> TASK TO COMPLETE:
All of the listing, from first line to last, should be output exactly; the pictures stay out.

> SUPPLIED MATERIAL:
□ □ □ □ □

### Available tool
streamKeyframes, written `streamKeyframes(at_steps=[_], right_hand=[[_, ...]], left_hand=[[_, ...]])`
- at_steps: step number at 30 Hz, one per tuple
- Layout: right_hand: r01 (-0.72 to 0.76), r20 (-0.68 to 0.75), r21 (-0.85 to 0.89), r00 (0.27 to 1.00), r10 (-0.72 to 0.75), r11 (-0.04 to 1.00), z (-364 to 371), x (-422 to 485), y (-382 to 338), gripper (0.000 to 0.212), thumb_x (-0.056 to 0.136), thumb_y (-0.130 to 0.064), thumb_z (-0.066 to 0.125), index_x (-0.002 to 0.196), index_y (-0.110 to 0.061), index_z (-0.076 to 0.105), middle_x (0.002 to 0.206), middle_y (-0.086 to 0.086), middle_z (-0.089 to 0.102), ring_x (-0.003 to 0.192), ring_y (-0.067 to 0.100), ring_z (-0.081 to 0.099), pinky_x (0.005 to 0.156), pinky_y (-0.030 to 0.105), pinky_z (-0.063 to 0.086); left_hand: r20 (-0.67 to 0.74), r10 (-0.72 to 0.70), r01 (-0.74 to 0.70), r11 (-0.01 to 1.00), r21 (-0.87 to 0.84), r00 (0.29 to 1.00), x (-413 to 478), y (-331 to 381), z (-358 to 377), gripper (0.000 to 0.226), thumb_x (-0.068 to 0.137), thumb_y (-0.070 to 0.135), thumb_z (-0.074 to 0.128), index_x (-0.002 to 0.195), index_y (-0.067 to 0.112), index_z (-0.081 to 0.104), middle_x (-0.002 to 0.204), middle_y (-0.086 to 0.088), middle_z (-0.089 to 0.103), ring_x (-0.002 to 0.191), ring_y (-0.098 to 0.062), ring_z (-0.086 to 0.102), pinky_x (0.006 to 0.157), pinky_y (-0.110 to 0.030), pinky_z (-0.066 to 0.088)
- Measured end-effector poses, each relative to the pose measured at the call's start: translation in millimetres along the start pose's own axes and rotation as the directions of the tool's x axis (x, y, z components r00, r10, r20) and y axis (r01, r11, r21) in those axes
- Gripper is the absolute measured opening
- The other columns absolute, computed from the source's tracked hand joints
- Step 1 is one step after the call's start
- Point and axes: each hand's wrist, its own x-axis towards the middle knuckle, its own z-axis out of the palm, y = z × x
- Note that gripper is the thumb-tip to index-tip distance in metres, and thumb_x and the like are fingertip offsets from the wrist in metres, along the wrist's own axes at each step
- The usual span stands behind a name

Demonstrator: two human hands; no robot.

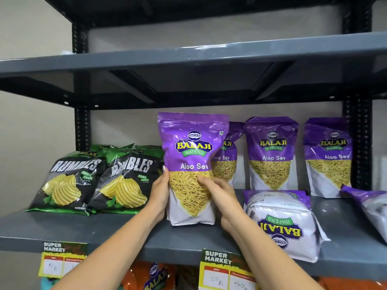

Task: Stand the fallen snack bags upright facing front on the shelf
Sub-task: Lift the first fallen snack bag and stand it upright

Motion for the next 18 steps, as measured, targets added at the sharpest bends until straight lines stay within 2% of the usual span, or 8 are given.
streamKeyframes(at_steps=[2, 4, 7, 10, 12, 15, 16, 18], right_hand=[[0.053, -0.013, -0.045, 0.998, -0.054, 0.998, 1, -1, 5, 0.055, 0.065, -0.026, 0.086, 0.111, -0.009, 0.062, 0.106, 0.009, 0.075, 0.076, 0.008, 0.071, 0.064, 0.015, 0.052], [0.112, -0.048, -0.117, 0.992, -0.118, 0.987, 2, -5, 8, 0.055, 0.061, -0.029, 0.088, 0.104, -0.015, 0.057, 0.105, 0.012, 0.073, 0.086, 0.017, 0.069, 0.078, 0.027, 0.055], [0.187, -0.064, -0.214, 0.977, -0.205, 0.959, 2, -12, 11, 0.053, 0.059, -0.037, 0.088, 0.094, -0.023, 0.050, 0.107, 0.012, 0.070, 0.095, 0.023, 0.068, 0.090, 0.041, 0.054], [0.210, -0.038, -0.244, 0.973, -0.226, 0.947, 0, -18, 9, 0.056, 0.057, -0.045, 0.086, 0.094, -0.026, 0.048, 0.111, 0.012, 0.067, 0.102, 0.026, 0.066, 0.094, 0.046, 0.052], [0.216, -0.016, -0.257, 0.974, -0.227, 0.942, -2, -21, 8, 0.056, 0.057, -0.049, 0.084, 0.093, -0.028, 0.047, 0.111, 0.011, 0.067, 0.104, 0.025, 0.065, 0.095, 0.046, 0.052], [0.231, 0.011, -0.264, 0.972, -0.236, 0.937, -3, -28, 6, 0.053, 0.059, -0.049, 0.083, 0.091, -0.029, 0.047, 0.109, 0.009, 0.067, 0.104, 0.024, 0.064, 0.095, 0.047, 0.051], [0.234, 0.017, -0.268, 0.971, -0.238, 0.935, -4, -31, 5, 0.052, 0.059, -0.050, 0.083, 0.091, -0.029, 0.047, 0.109, 0.010, 0.066, 0.104, 0.024, 0.063, 0.094, 0.047, 0.051], [0.240, 0.028, -0.270, 0.970, -0.241, 0.932, -4, -36, 4, 0.052, 0.059, -0.051, 0.081, 0.092, -0.030, 0.047, 0.111, 0.009, 0.065, 0.105, 0.024, 0.063, 0.095, 0.047, 0.051]], left_hand=[[-0.030, 0.010, -0.009, 1.000, 0.018, 0.999, 0, -2, -1, 0.044, 0.098, 0.048, 0.039, 0.087, 0.018, 0.070, 0.093, -0.006, 0.073, 0.083, -0.017, 0.068, 0.077, -0.030, 0.052], [-0.074, 0.039, -0.035, 0.997, 0.067, 0.996, -2, -4, -1, 0.046, 0.098, 0.049, 0.037, 0.085, 0.020, 0.070, 0.092, -0.005, 0.072, 0.081, -0.015, 0.067, 0.076, -0.030, 0.052], [-0.163, 0.085, -0.059, 0.985, 0.160, 0.983, -7, -4, 0, 0.054, 0.098, 0.050, 0.034, 0.106, 0.012, 0.071, 0.109, -0.015, 0.072, 0.101, -0.028, 0.068, 0.096, -0.042, 0.051], [-0.197, 0.110, -0.070, 0.977, 0.201, 0.974, -13, -2, 1, 0.060, 0.099, 0.051, 0.031, 0.123, 0.008, 0.065, 0.120, -0.016, 0.070, 0.111, -0.030, 0.065, 0.102, -0.045, 0.047], [-0.218, 0.124, -0.078, 0.976, 0.205, 0.968, -17, -3, 1, 0.060, 0.099, 0.050, 0.031, 0.121, 0.007, 0.066, 0.118, -0.015, 0.070, 0.107, -0.028, 0.065, 0.102, -0.044, 0.047], [-0.255, 0.134, -0.089, 0.980, 0.181, 0.958, -24, -3, 0, 0.055, 0.100, 0.045, 0.032, 0.115, 0.004, 0.067, 0.099, -0.010, 0.071, 0.093, -0.026, 0.063, 0.094, -0.041, 0.048], [-0.258, 0.136, -0.091, 0.979, 0.181, 0.957, -26, -3, -1, 0.056, 0.100, 0.045, 0.032, 0.117, 0.004, 0.066, 0.096, -0.009, 0.071, 0.093, -0.027, 0.064, 0.095, -0.043, 0.049], [-0.252, 0.149, -0.108, 0.980, 0.167, 0.956, -31, -3, -2, 0.058, 0.100, 0.047, 0.032, 0.120, 0.005, 0.065, 0.106, -0.013, 0.071, 0.103, -0.031, 0.065, 0.100, -0.049, 0.048]])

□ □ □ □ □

> FINISHED TASK:
### Available tool
streamKeyframes, written `streamKeyframes(at_steps=[_], right_hand=[[_, ...]], left_hand=[[_, ...]])`
- at_steps: step number at 30 Hz, one per tuple
- Layout: right_hand: r01 (-0.72 to 0.76), r20 (-0.68 to 0.75), r21 (-0.85 to 0.89), r00 (0.27 to 1.00), r10 (-0.72 to 0.75), r11 (-0.04 to 1.00), z (-364 to 371), x (-422 to 485), y (-382 to 338), gripper (0.000 to 0.212), thumb_x (-0.056 to 0.136), thumb_y (-0.130 to 0.064), thumb_z (-0.066 to 0.125), index_x (-0.002 to 0.196), index_y (-0.110 to 0.061), index_z (-0.076 to 0.105), middle_x (0.002 to 0.206), middle_y (-0.086 to 0.086), middle_z (-0.089 to 0.102), ring_x (-0.003 to 0.192), ring_y (-0.067 to 0.100), ring_z (-0.081 to 0.099), pinky_x (0.005 to 0.156), pinky_y (-0.030 to 0.105), pinky_z (-0.063 to 0.086); left_hand: r20 (-0.67 to 0.74), r10 (-0.72 to 0.70), r01 (-0.74 to 0.70), r11 (-0.01 to 1.00), r21 (-0.87 to 0.84), r00 (0.29 to 1.00), x (-413 to 478), y (-331 to 381), z (-358 to 377), gripper (0.000 to 0.226), thumb_x (-0.068 to 0.137), thumb_y (-0.070 to 0.135), thumb_z (-0.074 to 0.128), index_x (-0.002 to 0.195), index_y (-0.067 to 0.112), index_z (-0.081 to 0.104), middle_x (-0.002 to 0.204), middle_y (-0.086 to 0.088), middle_z (-0.089 to 0.103), ring_x (-0.002 to 0.191), ring_y (-0.098 to 0.062), ring_z (-0.086 to 0.102), pinky_x (0.006 to 0.157), pinky_y (-0.110 to 0.030), pinky_z (-0.066 to 0.088)
- Measured end-effector poses, each relative to the pose measured at the call's start: translation in millimetres along the start pose's own axes and rotation as the directions of the tool's x axis (x, y, z components r00, r10, r20) and y axis (r01, r11, r21) in those axes
- Gripper is the absolute measured opening
- The other columns absolute, computed from the source's tracked hand joints
- Step 1 is one step after the call's start
- Point and axes: each hand's wrist, its own x-axis towards the middle knuckle, its own z-axis out of the palm, y = z × x
- Note that gripper is the thumb-tip to index-tip distance in metres, and thumb_x and the like are fingertip offsets from the wrist in metres, along the wrist's own axes at each step
- The usual span stands behind a name

Demonstrator: two human hands; no robot.


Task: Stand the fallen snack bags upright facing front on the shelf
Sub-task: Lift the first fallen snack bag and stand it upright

Motion for the next 18 steps, as measured, targets added at the sharpest bends until straight lines stay within 2% of the usual span, or 8 are given.
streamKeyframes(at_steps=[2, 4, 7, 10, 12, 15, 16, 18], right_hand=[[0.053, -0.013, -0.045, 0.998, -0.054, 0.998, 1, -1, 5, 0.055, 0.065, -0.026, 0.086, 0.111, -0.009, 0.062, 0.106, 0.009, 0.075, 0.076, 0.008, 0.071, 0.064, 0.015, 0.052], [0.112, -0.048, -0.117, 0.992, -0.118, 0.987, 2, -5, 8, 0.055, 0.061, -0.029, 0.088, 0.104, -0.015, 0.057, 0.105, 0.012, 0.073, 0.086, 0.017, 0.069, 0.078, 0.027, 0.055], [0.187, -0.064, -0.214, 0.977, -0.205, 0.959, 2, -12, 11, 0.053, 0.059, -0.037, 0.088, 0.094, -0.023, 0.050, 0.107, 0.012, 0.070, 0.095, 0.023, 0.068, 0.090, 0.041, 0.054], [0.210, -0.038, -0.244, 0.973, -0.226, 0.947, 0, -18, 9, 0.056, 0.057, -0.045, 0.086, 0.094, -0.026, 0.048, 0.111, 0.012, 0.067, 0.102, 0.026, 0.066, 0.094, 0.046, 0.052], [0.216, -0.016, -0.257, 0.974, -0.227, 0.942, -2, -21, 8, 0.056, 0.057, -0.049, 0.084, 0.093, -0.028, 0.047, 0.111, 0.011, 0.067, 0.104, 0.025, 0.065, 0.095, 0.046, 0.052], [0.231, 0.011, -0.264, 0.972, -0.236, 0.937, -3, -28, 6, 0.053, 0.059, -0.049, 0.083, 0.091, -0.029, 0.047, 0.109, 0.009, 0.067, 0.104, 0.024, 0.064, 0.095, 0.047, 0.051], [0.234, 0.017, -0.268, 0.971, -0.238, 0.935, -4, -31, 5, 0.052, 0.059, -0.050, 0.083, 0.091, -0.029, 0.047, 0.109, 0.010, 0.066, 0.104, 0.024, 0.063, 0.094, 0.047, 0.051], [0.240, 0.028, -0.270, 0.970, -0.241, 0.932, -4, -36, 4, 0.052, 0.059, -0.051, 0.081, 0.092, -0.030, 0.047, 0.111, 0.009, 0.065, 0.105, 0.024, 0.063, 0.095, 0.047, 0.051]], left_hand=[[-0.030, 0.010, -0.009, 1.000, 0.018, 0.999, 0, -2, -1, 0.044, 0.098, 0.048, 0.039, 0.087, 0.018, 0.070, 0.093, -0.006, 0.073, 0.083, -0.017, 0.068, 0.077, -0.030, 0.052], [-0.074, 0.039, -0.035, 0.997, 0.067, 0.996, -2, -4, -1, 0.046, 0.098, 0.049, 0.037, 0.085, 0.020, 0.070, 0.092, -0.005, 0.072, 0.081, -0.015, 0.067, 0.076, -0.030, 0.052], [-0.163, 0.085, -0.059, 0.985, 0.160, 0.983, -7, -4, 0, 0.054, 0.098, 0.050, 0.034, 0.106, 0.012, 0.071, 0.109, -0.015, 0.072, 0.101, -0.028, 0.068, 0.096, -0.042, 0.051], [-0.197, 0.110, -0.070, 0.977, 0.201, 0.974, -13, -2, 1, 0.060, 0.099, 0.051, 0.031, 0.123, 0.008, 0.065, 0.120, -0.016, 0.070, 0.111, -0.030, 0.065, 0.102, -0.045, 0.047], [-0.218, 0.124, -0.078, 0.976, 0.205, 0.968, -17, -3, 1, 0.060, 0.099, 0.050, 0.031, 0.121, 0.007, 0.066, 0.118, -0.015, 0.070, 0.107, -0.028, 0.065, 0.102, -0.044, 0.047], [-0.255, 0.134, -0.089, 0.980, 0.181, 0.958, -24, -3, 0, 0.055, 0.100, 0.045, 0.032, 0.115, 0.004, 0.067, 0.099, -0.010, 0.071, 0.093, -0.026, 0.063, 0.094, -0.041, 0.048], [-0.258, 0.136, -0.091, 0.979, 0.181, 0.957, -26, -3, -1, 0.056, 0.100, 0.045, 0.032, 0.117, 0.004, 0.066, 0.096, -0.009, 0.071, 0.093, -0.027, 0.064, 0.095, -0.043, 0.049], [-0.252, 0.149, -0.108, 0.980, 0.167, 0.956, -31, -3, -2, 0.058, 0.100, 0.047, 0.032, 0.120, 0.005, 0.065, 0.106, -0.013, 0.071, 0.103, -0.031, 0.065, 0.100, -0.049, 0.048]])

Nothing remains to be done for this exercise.